What is Hashicorp Vault?

Hashicorp Vault is an open-source solution for managing and programmatically providing access to secrets such as authentication tokens or encryption keys.

Why this guide?

ZFS encryption keys have to be entered manually or loaded from a file that is accessible to the operating system. In the latter case, the keys can be stored on removable media that's only connected to the server during boot; for the former case, the Arch Linux wiki has instructions for prompting for encryption keys during boot. Both approaches, however, require manual steps, which can be problematic if the server reboots unexpectedly (e.g. due to a power outage).

This guide aims to provide the basic steps needed to configure a Linux system to load ZFS encryption keys automatically on boot from a different server running Hashicorp Vault. It is meant for personal use (e.g. homelab), not as comprehensive instructions for a production-ready, enterprise-grade setup. It has been tested on Debian 11 and Ubuntu Server 20.04, but should also work (possibly with minor modifications) on older versions, as well as other similar distros like Raspbian or Proxmox.
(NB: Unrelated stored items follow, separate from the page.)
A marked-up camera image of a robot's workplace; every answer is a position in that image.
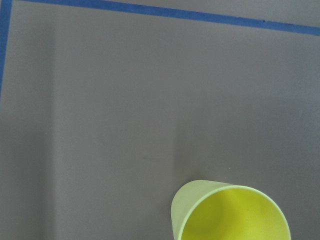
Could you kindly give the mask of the yellow plastic cup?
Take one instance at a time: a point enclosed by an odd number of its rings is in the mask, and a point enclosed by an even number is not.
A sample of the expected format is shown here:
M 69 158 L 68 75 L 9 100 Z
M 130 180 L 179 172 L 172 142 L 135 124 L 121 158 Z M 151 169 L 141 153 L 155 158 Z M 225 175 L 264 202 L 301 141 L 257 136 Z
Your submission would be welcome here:
M 290 240 L 279 206 L 248 186 L 193 180 L 174 195 L 171 223 L 175 240 Z
What this guide doesn't cover

This guide does not cover the following:

General Linux setup. It is assumed you have access to two servers (physical or virtual) running Debian (or a derivative distro like Ubuntu) - one that will be running OpenZFS, and one for Hashicorp Vault. The guide will refer to them as "fileserver" and "keyserver", respectively.
Proper setup and tuning of ZFS. This is highly dependent on hardware as well as workloads, and therefore out of the scope of this guide.
Likewise, proper hardening of Hashicorp Vault.
Encryption of the root filesystem.

DISCLAIMER

This guide is provided in good faith and for informational purposes only. No claims are made or guarantees given that it will work on any particular combination of hardware and software, or that it will be kept up-to-date with new releases of OpenZFS or Hashicorp Vault. You will assume all responsibility for managing your servers, including the prevention of unauthorised access and safeguards against data loss.

Setting up ZFS

The following steps should be done on the fileserver.

Install OpenZFS

The steps for installing ZFS can differ depending on distro. Ubuntu is probably the easiest to start with, since OpenZFS is included by default, and the user-level tools can be installed with a single command:

$ sudo apt install zfsutils-linux

For more information, see the Ubuntu wiki.
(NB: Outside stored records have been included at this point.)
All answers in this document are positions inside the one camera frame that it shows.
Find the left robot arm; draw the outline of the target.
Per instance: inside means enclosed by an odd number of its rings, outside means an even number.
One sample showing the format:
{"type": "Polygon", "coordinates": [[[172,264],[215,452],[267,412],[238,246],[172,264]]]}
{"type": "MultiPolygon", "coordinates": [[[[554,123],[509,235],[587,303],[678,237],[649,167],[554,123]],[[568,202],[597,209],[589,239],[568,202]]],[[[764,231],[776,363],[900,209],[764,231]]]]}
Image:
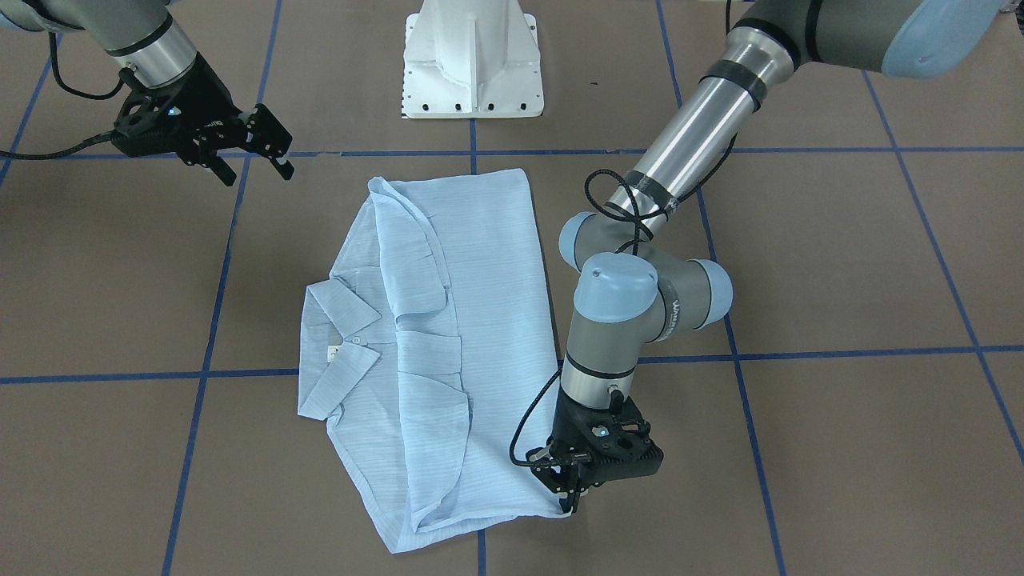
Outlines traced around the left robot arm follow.
{"type": "Polygon", "coordinates": [[[656,346],[638,404],[659,474],[585,515],[992,520],[1022,498],[1002,394],[1022,358],[1022,38],[995,19],[932,81],[798,73],[688,222],[736,300],[656,346]]]}

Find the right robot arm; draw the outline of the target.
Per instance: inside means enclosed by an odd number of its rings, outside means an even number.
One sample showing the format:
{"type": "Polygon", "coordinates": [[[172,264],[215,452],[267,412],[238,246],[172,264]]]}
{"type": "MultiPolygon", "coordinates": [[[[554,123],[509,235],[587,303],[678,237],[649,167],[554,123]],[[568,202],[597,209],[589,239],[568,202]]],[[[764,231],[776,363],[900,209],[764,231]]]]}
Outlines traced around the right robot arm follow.
{"type": "Polygon", "coordinates": [[[127,98],[114,126],[83,142],[48,153],[59,159],[87,147],[110,142],[131,158],[176,154],[223,183],[237,175],[220,150],[239,149],[270,161],[285,180],[295,169],[288,160],[292,135],[263,102],[242,110],[226,85],[204,59],[166,1],[4,1],[4,28],[44,32],[56,82],[56,35],[87,32],[118,65],[118,87],[127,98]]]}

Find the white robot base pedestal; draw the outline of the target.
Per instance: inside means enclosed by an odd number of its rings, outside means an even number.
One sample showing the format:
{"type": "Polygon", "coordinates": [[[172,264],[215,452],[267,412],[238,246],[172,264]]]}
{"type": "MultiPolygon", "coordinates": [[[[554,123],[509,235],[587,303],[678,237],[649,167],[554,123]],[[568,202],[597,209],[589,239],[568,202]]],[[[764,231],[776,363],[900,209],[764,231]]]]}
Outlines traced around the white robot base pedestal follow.
{"type": "Polygon", "coordinates": [[[518,119],[545,109],[538,23],[518,1],[425,1],[406,16],[406,119],[518,119]]]}
For Debian, a few more steps are needed, as described in the Debian wiki. For Debian 11, "buster" should be replaced with "bullseye".

The OpenZFS wiki has installation instructions for a number of distros.

Create pool and dataset

The exact command to create a ZFS pool can vary a lot depending on the drives installed in the system, the pool topology to be used, etc. Therefore, any command involving physical disks, copied and executed as-is, has the potential to at best not work, and at worst, destroy existing data.

For testing purposes, the following commands will create a pool called "tank", backed by a file on an existing disk:

$ sudo truncate -s 10G /root/dev1.img
$ sudo zpool create tank /root/dev1.img

Consult man zpool create when preparing to set up a more permanent pool backed by physical devices.

To create an encrypted dataset called "data", execute the following command:

$ sudo zfs create -o encryption=on -o keyformat=passphrase tank/data

You will be prompted to enter a passphrase.

Verify encryption

You can now write some data to the dataset. To verify that encryption works, reboot the server, then enter the following command:

$ sudo zfs list -o name,keystatus,mounted tank/data

The output should tell you that the key is unavailable and the dataset has not been mounted. If you try to zfs mount tank/data, you should also get an error saying that the key has not been loaded.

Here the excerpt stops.